Adding a New Augmentation¶
This guide shows you how to add a custom data augmentation transform to DeepFense.
Overview¶
Augmentations in DeepFense modify audio waveforms during training to improve model robustness. They are registered with @register_transform and can be used in the augmentation pipeline. Augmentations are typically applied probabilistically based on a noise_ratio parameter.
Step-by-Step Guide¶
Step 1: Add to Augmentations File¶
Add your augmentation function to deepfense/data/transforms/augmentations.py:
from deepfense.utils.registry import register_transform
import torch
import numpy as np
@register_transform("my_augmentation")
class MyAugmentation:
"""
Custom augmentation transform.
This augmentation should be registered as a class with __call__ method
for consistency with other transforms.
"""
def __init__(self, noise_ratio: float = 1.0, intensity: float = 0.1, **kwargs):
"""
Args:
noise_ratio: Probability of applying augmentation (0.0 to 1.0)
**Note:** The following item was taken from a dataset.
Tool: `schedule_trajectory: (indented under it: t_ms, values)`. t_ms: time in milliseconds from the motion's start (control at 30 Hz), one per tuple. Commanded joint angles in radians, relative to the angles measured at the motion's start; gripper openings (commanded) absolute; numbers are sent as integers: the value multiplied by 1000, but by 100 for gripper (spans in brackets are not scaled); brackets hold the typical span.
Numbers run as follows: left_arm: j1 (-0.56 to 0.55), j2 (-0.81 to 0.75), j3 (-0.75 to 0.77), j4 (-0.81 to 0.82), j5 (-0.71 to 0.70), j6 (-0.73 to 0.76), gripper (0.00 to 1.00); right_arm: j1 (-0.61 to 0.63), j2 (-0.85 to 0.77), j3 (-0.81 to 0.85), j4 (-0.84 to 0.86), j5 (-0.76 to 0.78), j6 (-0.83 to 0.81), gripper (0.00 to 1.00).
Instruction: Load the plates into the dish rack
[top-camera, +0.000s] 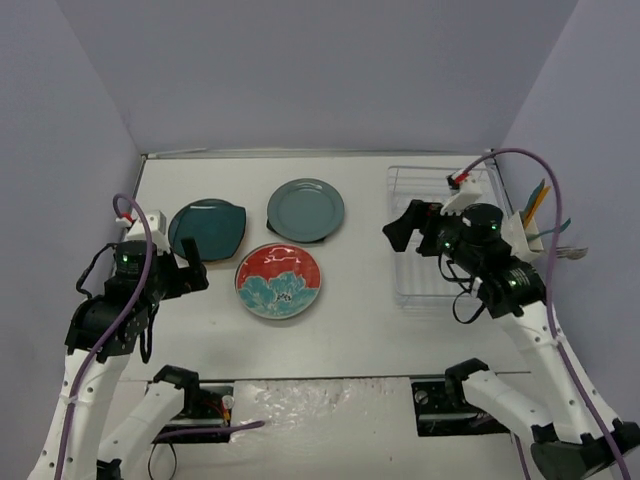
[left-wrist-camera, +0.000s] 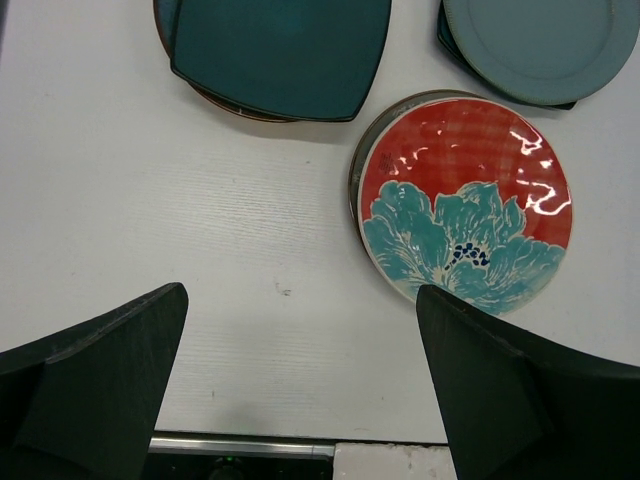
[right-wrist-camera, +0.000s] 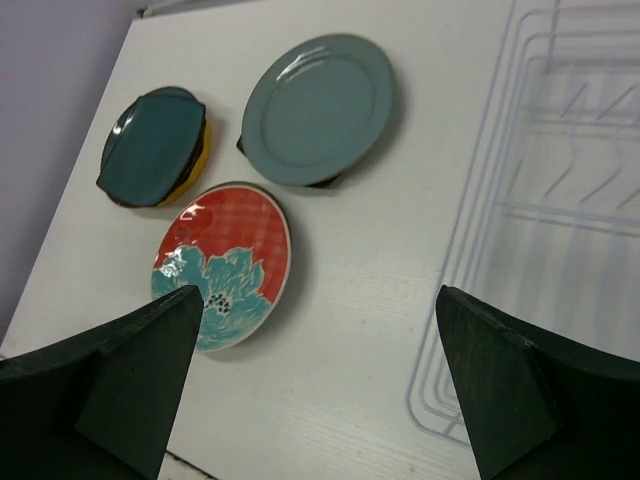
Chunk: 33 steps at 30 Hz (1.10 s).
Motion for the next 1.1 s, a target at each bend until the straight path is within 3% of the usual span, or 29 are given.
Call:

intensity: Intensity parameter for the augmentation
**kwargs: Additional parameters
"""
self.noise_ratio = noise_ratio
self.intensity = intensity
def __call__(self, x: np.ndarray) -> np.ndarray:
"""
Apply augmentation to audio waveform.
Args:
x: Audio waveform as numpy array [Time] or [Channels, Time]
Returns:
Augmented audio waveform (same shape as input)
"""
# Skip augmentation based on probability
if np.random.random() > self.noise_ratio:
return x
# Apply your augmentation logic
# Example: Add gaussian noise
noise = np.random.randn(*x.shape) * self.intensity
augmented = x + noise
# Ensure output is within valid range
augmented = np.clip(augmented, -1.0, 1.0)
return augmented
Alternatively, you can use a function-based approach:
@register_transform("my_augmentation_func")
def my_custom_augmentation(x: np.ndarray, noise_ratio: float = 1.0, intensity: float = 0.1, **kwargs) -> np.ndarray:
"""
Custom augmentation function.
Args:
x: Audio waveform [Time]
noise_ratio: Probability of applying (0.0 to 1.0)
intensity: Augmentation intensity
**kwargs: Additional parameters
Returns:
Augmented waveform
"""
if np.random.random() > noise_ratio:
return x
noise = np.random.randn(*x.shape) * intensity
augmented = x + noise
return np.clip(augmented, -1.0, 1.0)
Note: The class-based approach is preferred as it matches the pattern used by existing augmentations like RIR, RawBoost, and Codec.
Step 2: Verify Registration¶
The augmentation is automatically registered when the module is imported. Check that it's registered:
Or programmatically:
from deepfense.data.transforms import augmentations # Import to register
from deepfense.utils.registry import TRANSFORM_REGISTRY
# Check if registered
if "my_augmentation" in TRANSFORM_REGISTRY:
print("Augmentation registered successfully!")
print("Available augmentations:", TRANSFORM_REGISTRY.list())
Step 3: Use in Configuration¶
Use your augmentation in a YAML configuration file:
data:
train:
augment_transform:
- type: "my_augmentation"
noise_ratio: 0.5
intensity: 0.05
- type: "AdditiveNoise"
noise_ratio: 0.3
snr_range: [10, 20]
Augmentations are applied in sequence according to the list order.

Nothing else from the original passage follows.